NASIB Vs. STATE OF RAJASTHAN
LAWS(RAJ)-2007-4-50
HIGH COURT OF RAJASTHAN
Decided on April 05,2007

NASIB Appellant
VERSUS
STATE OF RAJASTHAN Respondents

JUDGEMENT

SHARMA, J. - (1.) ON July 23, 1998 around 8 A. M. Accused Mohsin inflicted Gupti blows on the chest of Javed Iqbal and killed him. Mohsin was convicted and sentenced by learned Sessions Judge Tonk under Section 302 IPC vide judgment dated January 25, 2001 to suffer imprisonment for life and fine of Rs. 1000/- in default to further suffer two months imprisonment. Accused Mohsin however did not choose to assail the said judgment for the reasons best known to him. Mohammed Zahid. Nasib and Sayed Mussavir Shah, the appellants herein were also tried alongwith Mohsin before the learned trial Judge for having conspired the killing of Javed Iqbal.
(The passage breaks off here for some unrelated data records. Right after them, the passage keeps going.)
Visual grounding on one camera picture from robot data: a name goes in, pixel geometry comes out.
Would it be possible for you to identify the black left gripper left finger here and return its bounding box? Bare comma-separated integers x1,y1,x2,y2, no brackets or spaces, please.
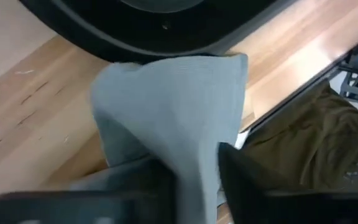
0,158,180,224

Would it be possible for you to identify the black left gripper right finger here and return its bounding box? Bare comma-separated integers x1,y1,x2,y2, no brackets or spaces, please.
218,142,358,224

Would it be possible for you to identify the grey cloth napkin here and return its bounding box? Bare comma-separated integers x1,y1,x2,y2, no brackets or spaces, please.
70,53,249,224

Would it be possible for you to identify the black plastic tray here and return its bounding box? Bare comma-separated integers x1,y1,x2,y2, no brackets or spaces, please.
19,0,295,65

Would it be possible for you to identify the olive green fabric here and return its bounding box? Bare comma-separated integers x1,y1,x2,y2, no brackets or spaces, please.
237,79,358,192

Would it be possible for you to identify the grey metal stand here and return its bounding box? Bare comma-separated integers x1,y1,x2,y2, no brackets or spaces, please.
337,51,358,104

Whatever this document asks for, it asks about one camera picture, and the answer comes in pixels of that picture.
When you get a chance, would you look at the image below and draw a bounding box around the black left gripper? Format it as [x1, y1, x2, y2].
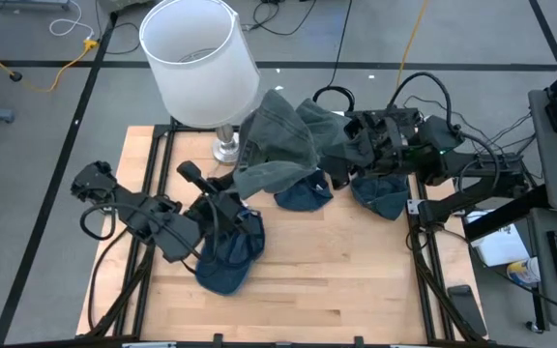
[189, 186, 263, 246]

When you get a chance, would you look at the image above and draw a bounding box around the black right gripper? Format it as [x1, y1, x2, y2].
[317, 108, 425, 190]

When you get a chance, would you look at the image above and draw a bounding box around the navy blue cap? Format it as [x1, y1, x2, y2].
[273, 168, 335, 213]

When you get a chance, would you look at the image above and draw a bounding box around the blue denim cap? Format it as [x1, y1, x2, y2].
[194, 207, 267, 297]

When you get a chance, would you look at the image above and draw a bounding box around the teal denim cap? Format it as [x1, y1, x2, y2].
[349, 174, 410, 221]

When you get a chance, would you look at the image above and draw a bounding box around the table lamp white shade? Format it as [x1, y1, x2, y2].
[138, 0, 263, 165]

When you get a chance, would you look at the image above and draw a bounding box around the black diagonal support bar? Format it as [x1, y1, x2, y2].
[461, 183, 550, 243]

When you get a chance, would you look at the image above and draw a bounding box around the white box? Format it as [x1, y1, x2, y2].
[462, 208, 532, 269]

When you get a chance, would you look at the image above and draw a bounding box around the black flat rectangular pad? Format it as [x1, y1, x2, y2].
[446, 283, 488, 338]

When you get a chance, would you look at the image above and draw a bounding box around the wipes canister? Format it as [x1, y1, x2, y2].
[505, 256, 542, 287]

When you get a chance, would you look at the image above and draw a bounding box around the black hanging cable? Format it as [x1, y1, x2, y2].
[310, 0, 356, 113]

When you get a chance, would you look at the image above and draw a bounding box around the yellow hanging cable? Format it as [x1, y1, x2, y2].
[396, 0, 430, 89]

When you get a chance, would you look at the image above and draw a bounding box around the black aluminium table frame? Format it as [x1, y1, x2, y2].
[75, 123, 495, 348]

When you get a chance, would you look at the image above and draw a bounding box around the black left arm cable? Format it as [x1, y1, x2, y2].
[78, 201, 132, 333]

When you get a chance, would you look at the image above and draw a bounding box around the yellow extension cable with plug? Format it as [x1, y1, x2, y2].
[0, 36, 101, 94]

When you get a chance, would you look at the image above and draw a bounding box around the white floor cable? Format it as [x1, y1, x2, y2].
[48, 16, 96, 41]

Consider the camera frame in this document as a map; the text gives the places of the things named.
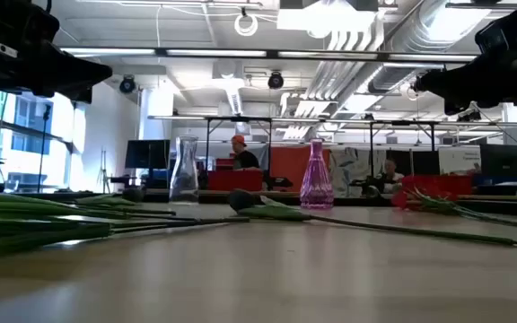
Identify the overhead light bar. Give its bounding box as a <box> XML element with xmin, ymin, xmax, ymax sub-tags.
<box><xmin>59</xmin><ymin>47</ymin><xmax>479</xmax><ymax>63</ymax></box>

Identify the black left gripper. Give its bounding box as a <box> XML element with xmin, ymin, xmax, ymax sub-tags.
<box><xmin>0</xmin><ymin>0</ymin><xmax>114</xmax><ymax>104</ymax></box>

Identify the black light stand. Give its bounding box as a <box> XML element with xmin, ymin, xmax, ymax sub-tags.
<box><xmin>37</xmin><ymin>103</ymin><xmax>52</xmax><ymax>194</ymax></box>

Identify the black ceiling camera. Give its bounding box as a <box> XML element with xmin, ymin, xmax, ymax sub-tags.
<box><xmin>118</xmin><ymin>74</ymin><xmax>137</xmax><ymax>95</ymax></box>
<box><xmin>267</xmin><ymin>70</ymin><xmax>285</xmax><ymax>91</ymax></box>
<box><xmin>457</xmin><ymin>107</ymin><xmax>483</xmax><ymax>123</ymax></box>

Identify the silver ventilation duct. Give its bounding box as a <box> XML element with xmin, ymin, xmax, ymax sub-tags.
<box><xmin>368</xmin><ymin>0</ymin><xmax>493</xmax><ymax>95</ymax></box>

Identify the black metal frame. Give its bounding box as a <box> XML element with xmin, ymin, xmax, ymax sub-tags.
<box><xmin>148</xmin><ymin>114</ymin><xmax>442</xmax><ymax>180</ymax></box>

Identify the white sign board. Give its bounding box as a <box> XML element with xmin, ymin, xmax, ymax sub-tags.
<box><xmin>437</xmin><ymin>145</ymin><xmax>482</xmax><ymax>176</ymax></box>

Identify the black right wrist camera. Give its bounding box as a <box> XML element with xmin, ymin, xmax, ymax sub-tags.
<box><xmin>474</xmin><ymin>9</ymin><xmax>517</xmax><ymax>56</ymax></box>

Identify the purple glass vase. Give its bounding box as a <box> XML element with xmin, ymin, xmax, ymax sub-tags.
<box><xmin>299</xmin><ymin>137</ymin><xmax>335</xmax><ymax>210</ymax></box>

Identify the clear glass vase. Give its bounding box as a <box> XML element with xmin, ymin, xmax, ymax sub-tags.
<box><xmin>169</xmin><ymin>135</ymin><xmax>200</xmax><ymax>203</ymax></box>

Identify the floral patterned board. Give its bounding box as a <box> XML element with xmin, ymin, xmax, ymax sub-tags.
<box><xmin>329</xmin><ymin>147</ymin><xmax>388</xmax><ymax>198</ymax></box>

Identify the orange partition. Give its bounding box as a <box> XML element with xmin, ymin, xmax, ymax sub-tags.
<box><xmin>270</xmin><ymin>145</ymin><xmax>331</xmax><ymax>192</ymax></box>

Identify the white cable coil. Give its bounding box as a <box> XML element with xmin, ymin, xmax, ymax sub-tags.
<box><xmin>233</xmin><ymin>13</ymin><xmax>259</xmax><ymax>38</ymax></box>

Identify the large red bin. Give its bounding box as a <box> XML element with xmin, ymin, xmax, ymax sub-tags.
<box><xmin>207</xmin><ymin>169</ymin><xmax>264</xmax><ymax>193</ymax></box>
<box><xmin>401</xmin><ymin>174</ymin><xmax>473</xmax><ymax>196</ymax></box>

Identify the tripod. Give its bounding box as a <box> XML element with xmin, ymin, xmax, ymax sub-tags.
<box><xmin>98</xmin><ymin>149</ymin><xmax>112</xmax><ymax>194</ymax></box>

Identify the black monitor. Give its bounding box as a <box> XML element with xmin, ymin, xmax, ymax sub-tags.
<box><xmin>125</xmin><ymin>139</ymin><xmax>171</xmax><ymax>170</ymax></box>
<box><xmin>479</xmin><ymin>143</ymin><xmax>517</xmax><ymax>179</ymax></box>

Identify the person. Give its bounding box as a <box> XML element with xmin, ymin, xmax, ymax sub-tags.
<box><xmin>377</xmin><ymin>157</ymin><xmax>406</xmax><ymax>195</ymax></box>
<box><xmin>230</xmin><ymin>134</ymin><xmax>262</xmax><ymax>171</ymax></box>

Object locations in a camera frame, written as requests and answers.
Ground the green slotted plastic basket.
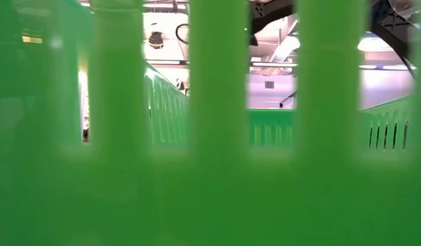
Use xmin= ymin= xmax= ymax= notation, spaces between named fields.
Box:
xmin=0 ymin=0 xmax=421 ymax=246

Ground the black dome ceiling fixture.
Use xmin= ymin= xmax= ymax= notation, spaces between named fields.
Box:
xmin=148 ymin=31 xmax=165 ymax=50

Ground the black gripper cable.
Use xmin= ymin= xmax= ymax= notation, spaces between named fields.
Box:
xmin=175 ymin=23 xmax=190 ymax=45

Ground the white ceiling duct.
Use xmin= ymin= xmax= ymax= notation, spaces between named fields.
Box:
xmin=264 ymin=33 xmax=297 ymax=65

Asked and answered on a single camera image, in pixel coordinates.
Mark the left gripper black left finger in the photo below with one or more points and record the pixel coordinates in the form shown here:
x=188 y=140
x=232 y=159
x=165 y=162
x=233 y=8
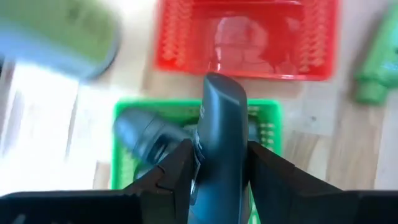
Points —
x=171 y=186

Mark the small green piece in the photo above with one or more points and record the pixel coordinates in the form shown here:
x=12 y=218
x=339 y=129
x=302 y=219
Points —
x=379 y=62

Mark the dark grey toiletry bottle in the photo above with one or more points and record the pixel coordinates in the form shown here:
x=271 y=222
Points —
x=222 y=140
x=143 y=133

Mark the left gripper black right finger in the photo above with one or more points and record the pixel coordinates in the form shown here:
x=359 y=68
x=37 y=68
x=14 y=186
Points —
x=286 y=193

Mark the green plastic basket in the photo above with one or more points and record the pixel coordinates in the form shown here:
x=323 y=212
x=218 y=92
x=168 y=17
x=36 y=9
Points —
x=270 y=109

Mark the white-lidded green wipes canister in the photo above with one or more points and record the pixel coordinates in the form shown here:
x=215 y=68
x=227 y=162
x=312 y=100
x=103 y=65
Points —
x=62 y=34

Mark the red plastic basket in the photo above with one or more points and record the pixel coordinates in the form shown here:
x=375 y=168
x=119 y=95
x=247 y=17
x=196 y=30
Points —
x=186 y=37

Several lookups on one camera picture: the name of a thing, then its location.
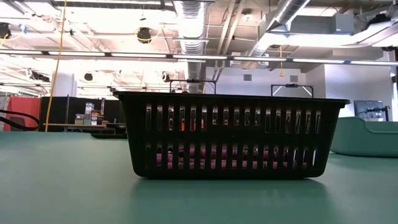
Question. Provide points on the black plastic basket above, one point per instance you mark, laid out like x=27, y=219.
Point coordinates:
x=230, y=140

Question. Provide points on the purple crayon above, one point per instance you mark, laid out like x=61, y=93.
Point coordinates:
x=224, y=157
x=169, y=158

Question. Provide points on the white ceiling light strip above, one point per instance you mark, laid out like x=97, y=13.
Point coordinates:
x=199, y=57

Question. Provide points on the stacked small boxes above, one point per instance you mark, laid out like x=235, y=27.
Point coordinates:
x=90, y=115

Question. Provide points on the wooden shelf board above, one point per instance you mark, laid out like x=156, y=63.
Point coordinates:
x=74, y=125

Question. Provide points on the black partition panel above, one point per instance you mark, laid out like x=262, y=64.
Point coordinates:
x=59, y=109

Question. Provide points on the green table mat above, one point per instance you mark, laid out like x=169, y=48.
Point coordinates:
x=62, y=186

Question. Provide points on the teal plastic bin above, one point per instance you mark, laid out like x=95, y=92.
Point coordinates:
x=363, y=140

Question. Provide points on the black computer monitor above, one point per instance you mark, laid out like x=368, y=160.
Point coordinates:
x=368, y=109

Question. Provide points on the red partition panel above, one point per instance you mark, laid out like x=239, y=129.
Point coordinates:
x=25, y=105

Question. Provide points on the silver ventilation duct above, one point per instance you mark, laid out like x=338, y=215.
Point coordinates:
x=280, y=18
x=192, y=31

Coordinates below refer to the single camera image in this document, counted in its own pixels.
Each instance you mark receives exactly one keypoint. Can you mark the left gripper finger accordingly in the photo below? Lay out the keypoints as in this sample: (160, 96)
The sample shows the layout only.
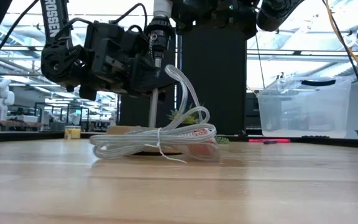
(148, 77)

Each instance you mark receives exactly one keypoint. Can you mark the wooden base table lamp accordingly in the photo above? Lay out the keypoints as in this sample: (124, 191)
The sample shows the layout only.
(154, 109)

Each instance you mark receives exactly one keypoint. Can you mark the white lightbulb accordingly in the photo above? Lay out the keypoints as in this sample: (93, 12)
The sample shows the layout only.
(163, 7)

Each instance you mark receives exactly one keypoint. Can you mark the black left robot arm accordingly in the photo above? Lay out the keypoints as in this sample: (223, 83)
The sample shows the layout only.
(54, 25)

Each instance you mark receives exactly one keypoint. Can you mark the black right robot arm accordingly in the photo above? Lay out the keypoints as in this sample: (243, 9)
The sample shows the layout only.
(275, 12)

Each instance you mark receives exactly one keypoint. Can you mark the potted succulent plant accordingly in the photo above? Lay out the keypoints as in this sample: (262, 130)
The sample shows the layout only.
(191, 118)

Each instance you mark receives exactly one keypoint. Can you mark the pink pen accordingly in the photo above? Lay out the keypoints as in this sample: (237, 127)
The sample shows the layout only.
(256, 140)

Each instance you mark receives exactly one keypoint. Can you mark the clear plastic storage bin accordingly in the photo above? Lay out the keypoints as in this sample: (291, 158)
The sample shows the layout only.
(303, 109)

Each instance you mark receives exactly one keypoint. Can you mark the black aluminium table frame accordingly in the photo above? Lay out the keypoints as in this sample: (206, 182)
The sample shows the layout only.
(11, 137)

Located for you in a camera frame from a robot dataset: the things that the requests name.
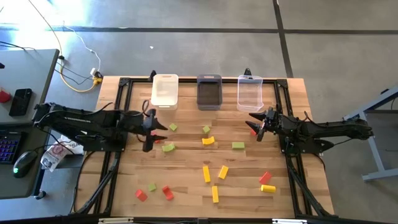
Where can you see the yellow rectangular wooden block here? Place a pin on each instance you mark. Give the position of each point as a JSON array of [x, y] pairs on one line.
[[223, 172]]

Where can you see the yellow wooden cylinder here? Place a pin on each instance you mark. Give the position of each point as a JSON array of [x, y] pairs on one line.
[[268, 188]]

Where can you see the red wooden bridge block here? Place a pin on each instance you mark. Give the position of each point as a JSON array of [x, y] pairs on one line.
[[168, 193]]

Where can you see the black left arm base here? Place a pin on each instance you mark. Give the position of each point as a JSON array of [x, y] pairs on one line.
[[102, 147]]

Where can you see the black aluminium table frame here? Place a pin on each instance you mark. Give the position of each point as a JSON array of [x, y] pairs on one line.
[[186, 80]]

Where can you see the clear plastic bin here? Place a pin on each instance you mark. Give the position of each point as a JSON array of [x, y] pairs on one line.
[[249, 93]]

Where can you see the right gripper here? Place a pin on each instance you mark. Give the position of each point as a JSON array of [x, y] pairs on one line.
[[271, 124]]

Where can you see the black desk foot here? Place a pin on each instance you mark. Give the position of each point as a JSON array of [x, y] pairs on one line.
[[40, 195]]

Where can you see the backlit black keyboard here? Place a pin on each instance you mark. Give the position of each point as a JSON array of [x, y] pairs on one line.
[[8, 147]]

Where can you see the green wooden cube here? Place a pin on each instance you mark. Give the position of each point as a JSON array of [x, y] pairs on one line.
[[173, 127], [206, 129], [152, 187]]

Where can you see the red object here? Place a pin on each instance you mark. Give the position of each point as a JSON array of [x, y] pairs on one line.
[[4, 96]]

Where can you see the white plastic bin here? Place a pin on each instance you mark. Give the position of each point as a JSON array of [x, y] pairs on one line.
[[164, 91]]

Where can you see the light grey desk top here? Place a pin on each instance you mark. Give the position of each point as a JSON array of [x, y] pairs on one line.
[[28, 71]]

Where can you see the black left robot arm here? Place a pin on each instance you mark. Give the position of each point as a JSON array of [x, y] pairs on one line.
[[77, 119]]

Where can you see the white charger plug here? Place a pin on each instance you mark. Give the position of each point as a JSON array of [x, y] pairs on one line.
[[93, 72]]

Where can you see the dark grey desk top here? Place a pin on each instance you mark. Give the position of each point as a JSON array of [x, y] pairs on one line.
[[18, 186]]

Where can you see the green rectangular wooden block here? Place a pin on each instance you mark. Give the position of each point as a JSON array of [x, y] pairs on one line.
[[238, 145], [168, 147]]

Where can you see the silver metal bracket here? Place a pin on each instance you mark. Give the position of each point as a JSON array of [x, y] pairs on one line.
[[115, 220], [289, 221]]

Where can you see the dark grey plastic bin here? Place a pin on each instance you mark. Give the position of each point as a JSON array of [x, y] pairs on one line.
[[209, 93]]

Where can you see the long yellow wooden bar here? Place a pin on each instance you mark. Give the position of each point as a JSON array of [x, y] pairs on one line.
[[206, 174], [215, 194]]

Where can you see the black frame clamp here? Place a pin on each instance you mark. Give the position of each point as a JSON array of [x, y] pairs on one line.
[[247, 71], [152, 75]]

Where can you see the black smartphone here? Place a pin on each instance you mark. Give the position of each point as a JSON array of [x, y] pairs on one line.
[[20, 102]]

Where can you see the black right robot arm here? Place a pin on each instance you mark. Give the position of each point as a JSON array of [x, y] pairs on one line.
[[335, 129]]

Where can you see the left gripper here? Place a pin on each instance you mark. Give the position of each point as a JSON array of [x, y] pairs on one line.
[[150, 129]]

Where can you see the yellow wooden arch block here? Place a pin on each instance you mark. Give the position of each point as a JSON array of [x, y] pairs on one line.
[[208, 141]]

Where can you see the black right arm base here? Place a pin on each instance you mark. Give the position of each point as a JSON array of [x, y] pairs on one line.
[[311, 147]]

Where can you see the black computer mouse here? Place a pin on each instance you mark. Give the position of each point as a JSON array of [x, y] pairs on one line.
[[24, 164]]

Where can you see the grey metal table frame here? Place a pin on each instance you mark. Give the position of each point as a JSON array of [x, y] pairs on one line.
[[373, 146]]

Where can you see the white printed plastic bag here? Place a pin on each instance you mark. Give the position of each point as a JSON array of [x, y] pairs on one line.
[[54, 155]]

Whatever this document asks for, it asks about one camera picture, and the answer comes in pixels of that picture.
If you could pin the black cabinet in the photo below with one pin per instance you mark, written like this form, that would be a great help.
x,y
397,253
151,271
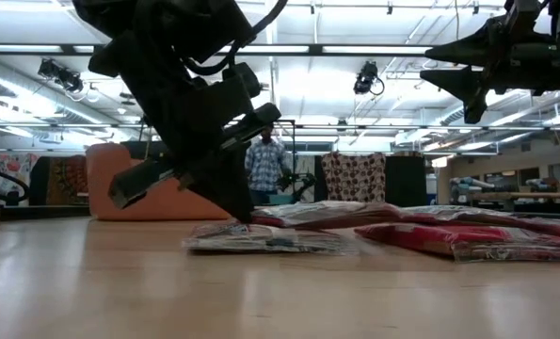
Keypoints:
x,y
405,181

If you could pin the black ceiling spotlights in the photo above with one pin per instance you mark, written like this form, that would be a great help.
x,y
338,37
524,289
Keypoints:
x,y
60,75

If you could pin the black hanging ceiling camera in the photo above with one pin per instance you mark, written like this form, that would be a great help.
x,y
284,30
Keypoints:
x,y
366,77

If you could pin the black overhead light bar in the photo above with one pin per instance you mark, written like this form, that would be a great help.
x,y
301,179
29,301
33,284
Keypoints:
x,y
355,49

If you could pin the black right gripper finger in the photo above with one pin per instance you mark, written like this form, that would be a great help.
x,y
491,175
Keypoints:
x,y
472,89
468,47

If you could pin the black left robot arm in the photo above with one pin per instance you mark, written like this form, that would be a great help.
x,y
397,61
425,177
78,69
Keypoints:
x,y
176,28

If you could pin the orange plastic basket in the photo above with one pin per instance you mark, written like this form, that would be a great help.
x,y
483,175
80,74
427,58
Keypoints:
x,y
100,188

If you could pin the pile of red packets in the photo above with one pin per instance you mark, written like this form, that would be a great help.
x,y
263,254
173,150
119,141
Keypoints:
x,y
449,237

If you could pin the person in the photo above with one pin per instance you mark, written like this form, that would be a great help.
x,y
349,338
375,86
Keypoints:
x,y
266,165

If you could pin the black background robot arm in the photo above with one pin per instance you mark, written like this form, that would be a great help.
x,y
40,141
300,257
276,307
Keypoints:
x,y
298,183

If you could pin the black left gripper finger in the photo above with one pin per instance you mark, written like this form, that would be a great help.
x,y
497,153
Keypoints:
x,y
237,179
213,188

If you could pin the dark patterned cloth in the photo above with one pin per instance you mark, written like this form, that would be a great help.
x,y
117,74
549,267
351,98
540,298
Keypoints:
x,y
68,181

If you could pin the red popcorn bag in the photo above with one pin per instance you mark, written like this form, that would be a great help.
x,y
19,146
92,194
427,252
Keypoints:
x,y
270,237
496,216
336,212

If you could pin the background work table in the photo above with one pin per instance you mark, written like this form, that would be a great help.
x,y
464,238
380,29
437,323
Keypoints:
x,y
533,194

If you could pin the floral white cloth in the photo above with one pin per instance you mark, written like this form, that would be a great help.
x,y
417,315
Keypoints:
x,y
11,172

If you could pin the brown dotted white cloth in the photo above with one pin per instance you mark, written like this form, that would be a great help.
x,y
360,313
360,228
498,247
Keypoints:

Learned Sessions Judge found the appellants guilty and convicted them under sections 302 read with section 120 B IPC and sentenced each of them to undergo imprisonment for life and fine of Rs. 1000/- in default to suffer imprisonment for two months. The three appellants have called in question the said finding in these appeals.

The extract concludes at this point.